问题描述
我有一个文件,其文本为UTF-8葡萄牙语.产生文件的人以某种方式选择了错误的编码,并且文本中充满了 mojibake :
I have a file with text in Portuguese in UTF-8. Somehow, who produced the file selected the wrong encoding, and the text is full of mojibake:
IDENTIFICAÌàÌÄO instead of identificação
André instead of André
自动工具看不到文件中的任何错误.我尝试使用 Python软件包ftfy 进行修复,但无济于事.除了手动替换所有不正确的字符外,如何修复此文件?

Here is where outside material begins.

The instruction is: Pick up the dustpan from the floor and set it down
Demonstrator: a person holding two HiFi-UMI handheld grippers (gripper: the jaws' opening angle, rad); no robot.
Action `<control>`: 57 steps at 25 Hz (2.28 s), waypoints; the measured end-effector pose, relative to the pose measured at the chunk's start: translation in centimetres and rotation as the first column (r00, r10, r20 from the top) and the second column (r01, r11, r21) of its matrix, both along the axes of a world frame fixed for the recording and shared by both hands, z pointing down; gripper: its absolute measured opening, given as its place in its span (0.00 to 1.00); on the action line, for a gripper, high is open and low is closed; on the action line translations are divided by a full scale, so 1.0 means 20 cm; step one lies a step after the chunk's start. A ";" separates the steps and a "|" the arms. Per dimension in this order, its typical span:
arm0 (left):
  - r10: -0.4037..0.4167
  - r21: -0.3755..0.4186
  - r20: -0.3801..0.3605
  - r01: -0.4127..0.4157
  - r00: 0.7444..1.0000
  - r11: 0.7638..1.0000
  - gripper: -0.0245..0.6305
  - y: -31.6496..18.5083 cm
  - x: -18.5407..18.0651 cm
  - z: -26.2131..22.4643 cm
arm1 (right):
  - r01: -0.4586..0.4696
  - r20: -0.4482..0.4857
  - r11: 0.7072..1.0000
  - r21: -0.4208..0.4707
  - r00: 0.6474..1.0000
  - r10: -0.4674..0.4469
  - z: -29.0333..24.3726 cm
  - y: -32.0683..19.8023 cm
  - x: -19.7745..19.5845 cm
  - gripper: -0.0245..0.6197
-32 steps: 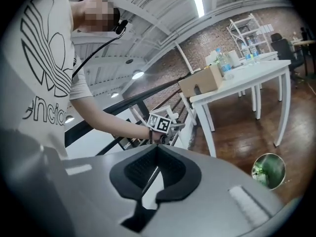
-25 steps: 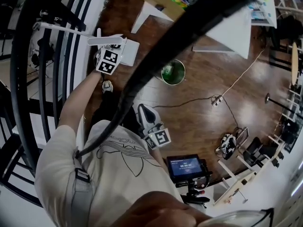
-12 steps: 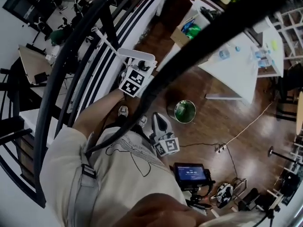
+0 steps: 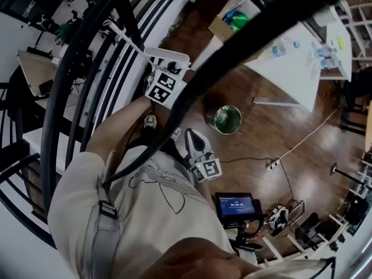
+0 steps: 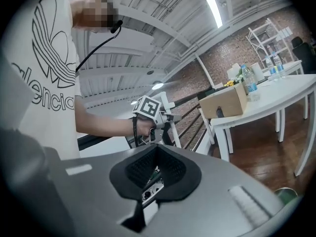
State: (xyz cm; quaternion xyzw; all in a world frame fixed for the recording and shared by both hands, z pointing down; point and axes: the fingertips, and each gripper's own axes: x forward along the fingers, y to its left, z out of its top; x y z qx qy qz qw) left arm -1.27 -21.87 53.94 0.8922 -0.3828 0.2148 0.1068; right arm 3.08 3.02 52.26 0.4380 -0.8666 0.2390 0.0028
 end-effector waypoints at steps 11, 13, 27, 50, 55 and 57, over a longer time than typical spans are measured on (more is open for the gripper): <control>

Automated tools do not see anything wrong with the file. I tried to fix it with Python package ftfy to no avail.How can I fix this file, apart from replacing all incorrect characters manually?
推荐答案
André"而不是André"是UTF-8编码的Latin-1解释.您可以通过反转编码/解码来解决它:
"André" instead of "André" is the Latin-1 interpretation of UTF-8 encoding.You can fix it by inverting the encoding/decoding:
>>> 'André'.encode('latin-1').decode('utf-8')
'André'
遵循这种模式的所有情况都可以像这样解决.
All cases following this pattern can be fixed like that.

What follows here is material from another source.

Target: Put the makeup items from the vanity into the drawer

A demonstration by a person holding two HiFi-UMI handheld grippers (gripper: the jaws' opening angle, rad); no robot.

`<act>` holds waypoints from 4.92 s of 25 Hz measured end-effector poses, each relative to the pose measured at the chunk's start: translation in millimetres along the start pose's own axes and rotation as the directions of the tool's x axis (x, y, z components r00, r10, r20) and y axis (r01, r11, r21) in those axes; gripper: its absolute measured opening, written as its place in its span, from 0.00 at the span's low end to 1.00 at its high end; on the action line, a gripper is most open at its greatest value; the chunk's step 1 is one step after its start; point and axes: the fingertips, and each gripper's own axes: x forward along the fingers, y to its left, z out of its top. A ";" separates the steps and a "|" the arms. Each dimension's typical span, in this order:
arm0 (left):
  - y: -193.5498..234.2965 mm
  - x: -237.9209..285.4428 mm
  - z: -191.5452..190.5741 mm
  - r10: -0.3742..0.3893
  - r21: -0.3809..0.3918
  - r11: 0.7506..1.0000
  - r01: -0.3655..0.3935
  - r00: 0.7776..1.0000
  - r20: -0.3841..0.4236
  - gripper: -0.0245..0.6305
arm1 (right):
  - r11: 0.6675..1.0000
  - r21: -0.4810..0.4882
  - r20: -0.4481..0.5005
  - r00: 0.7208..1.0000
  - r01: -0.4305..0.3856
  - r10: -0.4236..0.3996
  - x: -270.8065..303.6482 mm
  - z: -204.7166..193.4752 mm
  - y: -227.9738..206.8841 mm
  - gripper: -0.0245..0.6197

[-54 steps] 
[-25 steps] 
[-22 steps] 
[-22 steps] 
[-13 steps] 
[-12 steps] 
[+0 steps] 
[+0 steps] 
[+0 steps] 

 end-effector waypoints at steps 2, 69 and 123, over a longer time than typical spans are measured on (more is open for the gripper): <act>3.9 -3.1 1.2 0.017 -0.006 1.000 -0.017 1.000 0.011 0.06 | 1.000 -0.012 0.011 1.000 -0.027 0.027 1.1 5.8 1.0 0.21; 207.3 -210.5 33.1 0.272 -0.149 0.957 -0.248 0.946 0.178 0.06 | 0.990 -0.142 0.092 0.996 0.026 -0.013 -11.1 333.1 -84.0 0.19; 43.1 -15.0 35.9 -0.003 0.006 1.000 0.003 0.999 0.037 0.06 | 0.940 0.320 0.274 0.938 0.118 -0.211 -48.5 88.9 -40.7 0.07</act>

但是,我无法解释其他情况(对于ç"使用Ìà",对于ã"使用ÌÄ"),因此无法提供解决方案.如果找到Ì",à"和Ä"分别具有代码点C3,A7和A3的编解码器,则可以使用此编解码器代替Latin-1来固定文本.
However, I can't explain the other case (with "Ìà" for "ç" and "ÌÄ" for "ã"), and therefore can't provide a solution.If you can find a codec where "Ì", "à", and "Ä" have the codepoints C3, A7, and A3, respectively, then you can use this instead of Latin-1 for fixing the text.
这篇关于在UTF-8文本中修复Mojibakes的文章就介绍到这了,希望我们推荐的答案对大家有所帮助,也希望大家多多支持!